Two of the best Pirates games I have seen in a long time.
Saturday's thriller was one for the ages - Sunday nights win has me thinking World Series.

WOW! Lets Go Bucs!!!
-Cincy Bucco

Ron Ieraci said...

Pitching tells, and that's why Pgh & StL are the two best. We'll see how the offenses play out to support those arms, Dave - it's no coincidence that the Cards return to the field and Matt Holliday being out happened at the same time. But yah, this could be the team that wins the division, and let the crapshoot begin from there. Going to the ASG?

Anonymous said...

May scalp a ticket tomorrow. Pretty much reserved for REDS season ticket holders.
Decent seats are pricey - Would rather pay up for WS tix :)

Your right about the hitting and the Cards fall coinciding with the loss of Matt H.
Johnny P has been big for them - but he needs help.

Taking the Cards series 3-1 in dramatic fashion was HUGE. Team confidence has to be sky high right now.

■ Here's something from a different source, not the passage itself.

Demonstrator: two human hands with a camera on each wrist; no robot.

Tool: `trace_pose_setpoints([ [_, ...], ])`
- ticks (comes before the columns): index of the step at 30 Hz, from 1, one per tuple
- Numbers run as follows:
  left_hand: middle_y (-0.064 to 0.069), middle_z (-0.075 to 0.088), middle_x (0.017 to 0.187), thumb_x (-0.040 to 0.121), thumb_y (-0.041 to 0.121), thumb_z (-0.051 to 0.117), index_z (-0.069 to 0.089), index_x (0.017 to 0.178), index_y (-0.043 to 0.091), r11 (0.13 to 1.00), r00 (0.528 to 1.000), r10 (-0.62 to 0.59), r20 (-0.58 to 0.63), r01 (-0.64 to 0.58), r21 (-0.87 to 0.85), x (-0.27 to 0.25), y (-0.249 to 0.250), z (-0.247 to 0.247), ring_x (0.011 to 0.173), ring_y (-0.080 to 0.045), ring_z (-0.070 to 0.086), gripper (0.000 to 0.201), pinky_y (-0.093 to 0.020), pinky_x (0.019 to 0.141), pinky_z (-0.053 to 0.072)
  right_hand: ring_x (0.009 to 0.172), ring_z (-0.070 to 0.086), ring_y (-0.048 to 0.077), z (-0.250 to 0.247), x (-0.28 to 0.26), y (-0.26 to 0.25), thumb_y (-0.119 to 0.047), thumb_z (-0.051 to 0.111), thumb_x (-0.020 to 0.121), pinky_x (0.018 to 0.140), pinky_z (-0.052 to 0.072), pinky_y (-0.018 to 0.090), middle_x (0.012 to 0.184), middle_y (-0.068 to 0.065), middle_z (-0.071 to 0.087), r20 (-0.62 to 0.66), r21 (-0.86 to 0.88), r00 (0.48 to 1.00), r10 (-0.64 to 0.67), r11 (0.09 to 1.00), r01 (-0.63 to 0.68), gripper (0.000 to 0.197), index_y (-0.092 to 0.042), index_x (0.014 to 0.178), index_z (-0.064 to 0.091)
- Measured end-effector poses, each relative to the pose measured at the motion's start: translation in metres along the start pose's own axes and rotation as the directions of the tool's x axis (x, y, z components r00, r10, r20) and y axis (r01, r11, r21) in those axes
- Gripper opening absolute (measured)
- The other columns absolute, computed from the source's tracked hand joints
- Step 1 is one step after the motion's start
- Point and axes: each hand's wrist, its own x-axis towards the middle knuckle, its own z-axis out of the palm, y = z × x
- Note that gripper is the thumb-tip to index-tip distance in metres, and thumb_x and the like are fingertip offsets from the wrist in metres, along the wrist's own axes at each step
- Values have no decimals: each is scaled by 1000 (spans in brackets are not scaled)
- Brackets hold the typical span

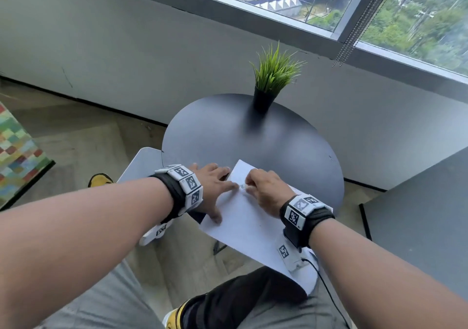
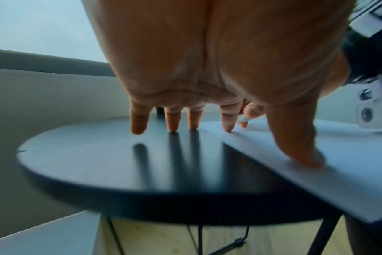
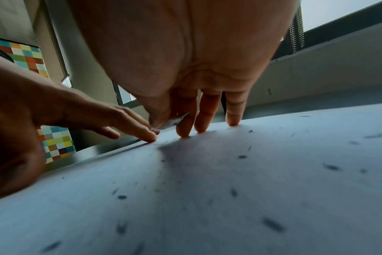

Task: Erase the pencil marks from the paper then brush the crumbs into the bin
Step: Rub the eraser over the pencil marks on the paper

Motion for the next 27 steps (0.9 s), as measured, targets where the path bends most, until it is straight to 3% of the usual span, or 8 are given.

Trading deadline will be interesting, we may not be able to do too much. Would love to see us get Marlon Byrd back - he can't cost much for the stretch run and would probably love to come back. I would target him as a 3/4 outfielder/PH/DH. Can certainly see us adding a quality reliever to the pen.

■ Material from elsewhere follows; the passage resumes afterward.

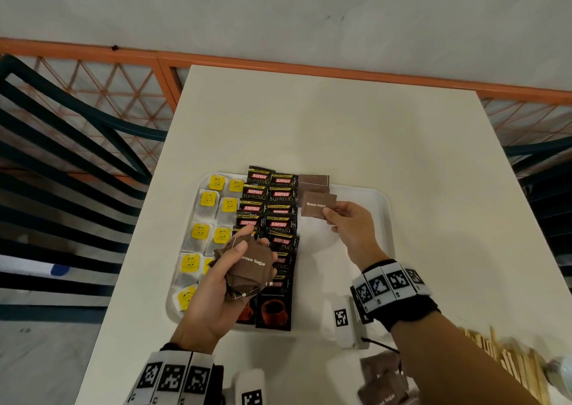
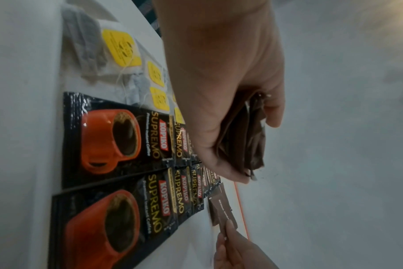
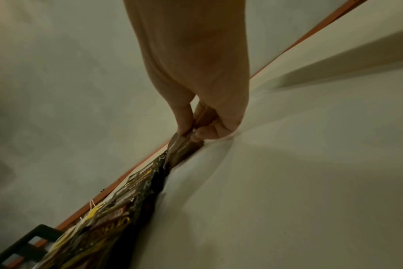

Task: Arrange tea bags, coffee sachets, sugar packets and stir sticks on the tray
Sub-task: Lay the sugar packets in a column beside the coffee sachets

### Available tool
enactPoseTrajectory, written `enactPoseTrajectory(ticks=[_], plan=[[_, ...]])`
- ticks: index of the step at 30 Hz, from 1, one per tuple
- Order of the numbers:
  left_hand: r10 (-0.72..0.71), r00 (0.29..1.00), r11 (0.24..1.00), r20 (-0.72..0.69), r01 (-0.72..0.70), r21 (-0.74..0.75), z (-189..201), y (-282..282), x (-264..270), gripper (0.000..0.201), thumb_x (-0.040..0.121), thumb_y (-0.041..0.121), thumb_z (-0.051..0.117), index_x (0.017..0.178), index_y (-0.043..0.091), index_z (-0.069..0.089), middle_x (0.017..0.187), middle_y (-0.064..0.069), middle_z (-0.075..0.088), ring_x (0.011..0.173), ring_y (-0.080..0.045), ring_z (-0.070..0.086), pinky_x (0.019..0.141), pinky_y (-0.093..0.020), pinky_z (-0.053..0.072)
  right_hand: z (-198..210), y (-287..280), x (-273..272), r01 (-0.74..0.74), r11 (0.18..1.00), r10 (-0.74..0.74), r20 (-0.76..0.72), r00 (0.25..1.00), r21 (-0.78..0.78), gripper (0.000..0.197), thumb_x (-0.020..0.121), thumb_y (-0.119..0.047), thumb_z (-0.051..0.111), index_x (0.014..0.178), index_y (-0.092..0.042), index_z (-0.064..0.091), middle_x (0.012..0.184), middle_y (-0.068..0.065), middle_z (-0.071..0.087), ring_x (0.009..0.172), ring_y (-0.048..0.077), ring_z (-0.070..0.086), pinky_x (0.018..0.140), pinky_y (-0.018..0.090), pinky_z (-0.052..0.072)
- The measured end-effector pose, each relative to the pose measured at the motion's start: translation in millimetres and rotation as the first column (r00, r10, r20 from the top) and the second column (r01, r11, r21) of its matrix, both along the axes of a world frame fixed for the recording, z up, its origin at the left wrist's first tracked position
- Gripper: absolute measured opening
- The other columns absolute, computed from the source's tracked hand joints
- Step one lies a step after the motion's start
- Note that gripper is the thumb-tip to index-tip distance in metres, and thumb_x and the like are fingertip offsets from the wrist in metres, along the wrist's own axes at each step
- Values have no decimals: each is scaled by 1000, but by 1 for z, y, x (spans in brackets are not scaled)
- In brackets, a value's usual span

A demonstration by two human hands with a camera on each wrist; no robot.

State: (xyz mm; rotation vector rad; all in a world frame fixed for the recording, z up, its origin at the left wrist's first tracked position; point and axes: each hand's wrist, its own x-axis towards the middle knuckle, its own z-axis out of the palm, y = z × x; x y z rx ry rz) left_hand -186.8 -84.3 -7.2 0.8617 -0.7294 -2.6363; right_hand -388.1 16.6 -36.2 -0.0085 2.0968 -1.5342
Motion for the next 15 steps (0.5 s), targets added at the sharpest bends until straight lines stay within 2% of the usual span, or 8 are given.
enactPoseTrajectory(ticks=[3,6,8,11,13,15], plan=[[-4,1000,1000,-24,4,-3,-2,-1,2,70,56,33,84,120,17,61,102,-12,67,90,-29,67,71,-38,57,-7,-4,-2,-17,998,19,-34,999,56,8,82,-10,66,89,-13,62,77,3,63,69,13,55,66,24,43],[-15,999,1000,-28,15,-9,-1,-1,2,83,45,35,90,120,17,61,104,-12,68,91,-30,67,71,-38,57,-11,-8,-3,-24,994,31,-62,998,109,10,81,-14,68,89,-15,62,76,-2,62,76,15,56,73,28,45],[-29,999,999,-20,29,-14,-1,-1,3,85,43,36,91,120,18,60,105,-12,68,92,-31,67,70,-38,57,-12,-9,-3,-17,990,32,-112,993,138,14,81,-15,68,93,-14,61,78,-2,62,76,13,56,76,25,46],[-38,999,999,-15,38,-19,-2,1,3,82,43,36,90,118,19,62,106,-12,68,92,-31,67,71,-39,57,-12,-9,-1,3,987,31,-205,978,162,19,81,-12,68,96,-11,56,70,-9,55,66,1,51,58,2,39],[-45,999,999,-11,44,-26,-1,2,3,79,45,38,90,117,20,64,107,-12,68,94,-30,67,73,-39,57,-14,-11,0,16,985,25,-236,971,170,21,82,-11,67,99,-9,54,68,-10,53,64,0,48,54,0,37],[-45,999,999,-2,45,-27,0,3,3,78,45,39,89,116,20,64,106,-12,67,95,-31,66,73,-40,57,-15,-13,0,18,983,28,-247,968,184,23,82,-11,66,101,-7,53,68,-8,53,64,3,49,53,2,37]])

1B is probably our biggest issue - good old Pedro.

Kang is a joy to watch. credit to the FO for taking the risk. Heck of a player.

CincyB

Ron Ieraci said...

JHK and Fran were really solid gets in the off-season; who woulda thunk it at the time? My toughts at the deadline is that the FO's not going to go all in - not their style, and given the market, prob a good idea - but will go after a seventh inning guy and a RH bench piece (why is it so hard to find an old-fashioned 1b?OF in this modern era?).

I myself would bring up a Pedro Florimon/Gift Ngoebe type to fill in while Josh is on the DL; otherwise JHK-Jordy-The Kid will never get a day off, and there are precious off days in September, so saving their legs would be a good thing. But their bench could use a shuffle.